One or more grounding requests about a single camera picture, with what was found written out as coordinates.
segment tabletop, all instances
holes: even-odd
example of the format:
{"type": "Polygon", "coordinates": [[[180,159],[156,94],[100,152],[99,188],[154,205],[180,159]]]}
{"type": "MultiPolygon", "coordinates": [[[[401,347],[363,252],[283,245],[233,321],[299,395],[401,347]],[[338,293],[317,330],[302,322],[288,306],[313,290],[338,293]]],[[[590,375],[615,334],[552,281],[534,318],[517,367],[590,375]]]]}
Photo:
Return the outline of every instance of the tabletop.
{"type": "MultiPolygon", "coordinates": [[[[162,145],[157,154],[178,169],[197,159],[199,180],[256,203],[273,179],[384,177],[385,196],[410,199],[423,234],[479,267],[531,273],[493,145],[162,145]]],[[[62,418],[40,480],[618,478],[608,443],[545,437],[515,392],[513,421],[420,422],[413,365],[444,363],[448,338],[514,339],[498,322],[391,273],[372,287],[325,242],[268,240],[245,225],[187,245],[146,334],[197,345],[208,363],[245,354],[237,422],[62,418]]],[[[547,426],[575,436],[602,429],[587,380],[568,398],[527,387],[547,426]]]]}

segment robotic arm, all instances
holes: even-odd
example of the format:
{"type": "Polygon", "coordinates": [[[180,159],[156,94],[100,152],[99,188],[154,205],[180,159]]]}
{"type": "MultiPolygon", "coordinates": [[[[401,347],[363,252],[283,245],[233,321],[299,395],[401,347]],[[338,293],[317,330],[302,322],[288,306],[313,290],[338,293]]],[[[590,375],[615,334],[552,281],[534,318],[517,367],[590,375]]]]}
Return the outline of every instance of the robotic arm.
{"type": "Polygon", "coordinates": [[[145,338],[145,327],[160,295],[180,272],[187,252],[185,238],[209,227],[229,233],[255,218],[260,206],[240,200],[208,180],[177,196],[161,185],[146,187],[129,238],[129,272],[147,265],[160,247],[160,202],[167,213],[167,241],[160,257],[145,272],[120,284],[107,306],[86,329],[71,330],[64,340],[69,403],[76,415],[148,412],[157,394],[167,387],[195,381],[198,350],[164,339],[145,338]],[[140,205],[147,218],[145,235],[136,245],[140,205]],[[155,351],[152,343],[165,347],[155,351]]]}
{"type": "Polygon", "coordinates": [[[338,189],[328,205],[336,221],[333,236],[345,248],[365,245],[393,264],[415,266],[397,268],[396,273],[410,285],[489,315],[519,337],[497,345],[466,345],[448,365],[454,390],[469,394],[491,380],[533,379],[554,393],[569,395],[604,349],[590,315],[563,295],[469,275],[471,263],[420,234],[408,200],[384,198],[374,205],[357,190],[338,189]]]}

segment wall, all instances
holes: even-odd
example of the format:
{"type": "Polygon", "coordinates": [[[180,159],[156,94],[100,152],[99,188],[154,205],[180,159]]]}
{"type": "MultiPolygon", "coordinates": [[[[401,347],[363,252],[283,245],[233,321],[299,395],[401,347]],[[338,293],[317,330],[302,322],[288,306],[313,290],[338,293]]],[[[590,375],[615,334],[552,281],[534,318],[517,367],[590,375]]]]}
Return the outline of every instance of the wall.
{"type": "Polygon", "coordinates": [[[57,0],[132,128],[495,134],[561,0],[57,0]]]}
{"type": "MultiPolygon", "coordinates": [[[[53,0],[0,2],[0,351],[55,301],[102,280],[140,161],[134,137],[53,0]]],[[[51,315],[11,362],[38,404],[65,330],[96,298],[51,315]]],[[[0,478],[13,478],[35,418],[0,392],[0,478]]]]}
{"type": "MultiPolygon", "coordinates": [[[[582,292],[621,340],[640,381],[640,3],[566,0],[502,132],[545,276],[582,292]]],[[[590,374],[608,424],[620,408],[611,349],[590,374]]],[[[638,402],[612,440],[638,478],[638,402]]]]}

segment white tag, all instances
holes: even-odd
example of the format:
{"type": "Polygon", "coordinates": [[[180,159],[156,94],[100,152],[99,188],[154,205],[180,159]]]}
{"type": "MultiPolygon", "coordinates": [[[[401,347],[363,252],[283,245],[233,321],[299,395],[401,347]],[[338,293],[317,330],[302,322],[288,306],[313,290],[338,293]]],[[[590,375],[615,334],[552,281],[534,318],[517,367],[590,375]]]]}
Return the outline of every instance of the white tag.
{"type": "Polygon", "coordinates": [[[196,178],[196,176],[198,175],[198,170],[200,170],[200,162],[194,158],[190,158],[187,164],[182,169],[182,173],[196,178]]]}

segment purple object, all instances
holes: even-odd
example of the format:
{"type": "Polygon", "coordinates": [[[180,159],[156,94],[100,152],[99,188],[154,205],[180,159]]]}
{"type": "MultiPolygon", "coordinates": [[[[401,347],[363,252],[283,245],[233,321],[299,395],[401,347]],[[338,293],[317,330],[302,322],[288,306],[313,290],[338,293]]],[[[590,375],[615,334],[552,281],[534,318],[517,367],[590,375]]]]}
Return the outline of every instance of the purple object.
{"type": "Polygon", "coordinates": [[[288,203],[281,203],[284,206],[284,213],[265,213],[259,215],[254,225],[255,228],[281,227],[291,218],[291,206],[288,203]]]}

-- Description of the task --
Bring together each line above where the string "segment" turns up.

-- Written answer --
segment tabletop, all instances
segment robotic arm, all instances
segment wall, all instances
segment white tag, all instances
segment purple object, all instances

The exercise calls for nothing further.